Label and word clouds for Fast-Dep.-LLDA-Reversed on the Ohsumed dataset. The 30 most frequent words and 10 most frequent labels are shown for three exemplary topics. a Labels for topic 1, b words for topic 1, c labels for topic 3, d words for topic 3, e labels for topic 6, f words for topic 6

6 Discussion

We introduced a batch method based on Gibbs sampling and an online method based on variational Bayes. Gibbs sampling generally has the advantage of being unbiased, variational Bayes is faster to converge but biased. Online variational Bayes has been shown to converge to a local optimum of the variational Bayes objective function (Hoffman et al. 2010). For Gibbs sampling we need many iterations for convergence. In practice, however, it might in some cases be feasible to employ the Gibbs sampling method in an online setting, meaning that we process each instance only once (Canini et al. 2009). Since the labels are predetermined during training, it might not be necessary to perform more than one iteration over the training dataset. However, there is no theoretical guarantee that this is the case. The higher the label cardinality of a dataset, the longer it generally takes for the Gibbs sampler to converge. Therefore, our online method is preferable in true online settings where a stream of data arrives and it is not possible to store all arriving data.

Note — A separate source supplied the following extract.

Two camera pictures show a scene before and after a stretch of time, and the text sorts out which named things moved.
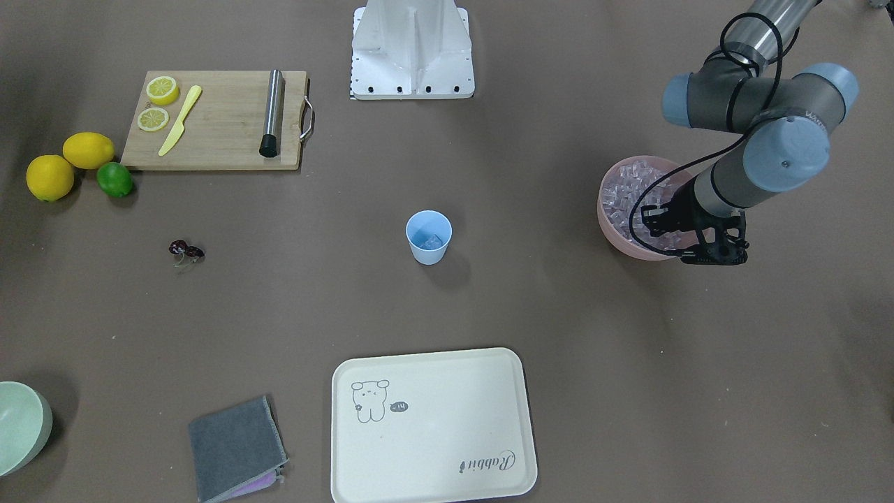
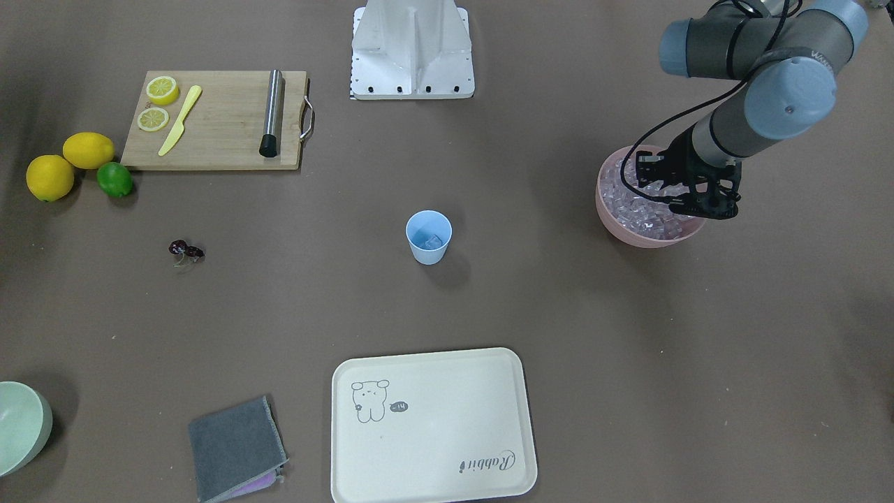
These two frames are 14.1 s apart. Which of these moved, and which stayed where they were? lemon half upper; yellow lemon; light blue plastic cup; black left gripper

We observed very different outcomes of the ranking performance as compared to the classification performance of our method. While the ranking performance is mostly better than that of Dep.-LLDA and the ranking performance of all topic modeling methods is much better than that of BR with SVMs, the results are different for the binary classification measures. Here, BR(SVM) clearly emerges as the overall best performing method, except on macro-averaged F-measure. The performance on macro-averaged F-measure is an indication for the good performance on rare labels due to the learned label dependencies. We suspect that the ranking performance of BR(SVM) could be further improved by postprocessing its prediction outputs. Nevertheless, BR(SVM) is a far more complex method in terms of training runtime. Despite parallelization, the training of BR for the Amazon dataset took several days, whereas the training runtime of the topic modeling methods is a matter of several minutes to a few hours on a single core. BR is therefore more expensive in terms of runtime, but only preferable if the classification performance is the only important factor and computational resources are not taken into account. In summary, the topic modeling methods are more scalable and efficient, ranking performance seems to be better without requiring expensive postprocessing, and most importantly, they may be used in the online setting where real-time analyses are required.

7 Conclusion

We identified the main success factor of Dep.-LLDA, namely the separate training of topic and label level. Based on this, we developed an improved version of the multi-label topic model Dep.-LLDA, called Fast-Dep.-LLDA, which uses a greedy layer-wise training procedure. We showed that Fast-Dep.-LLDA has theoretical as well as practical advantages. The sampling procedure is consistent with the defined model and heuristics are avoided. In terms of ranking performance, our method is superior to BR(SVM). While the label ranking performance is superior to the existing Dep.-LLDA model, the binary classification performance is still competitive. Overall our classifier is easier to implement than Dep.-LLDA, able to handle thousands of labels as opposed to BR and most other multi-label methods, and therefore much more appealing for practical applications. Additionally it can easily be modified so it may be used for analyzing label dependencies, and generalizes the well-known author-topic model (Rosen-Zvi et al. 2004).

We also introduced an online classifier called SCVB-Dep. that is based on the same graphical model as Fast-Dep.-LLDA, but is trained in an online fashion. We showed that it has a better performance than the non-dependency SCVB and that it converges faster than Fast-Dep.-LLDA during training on large datasets.

In future work we would like to extend the presented online model by allowing it to add new labels over time.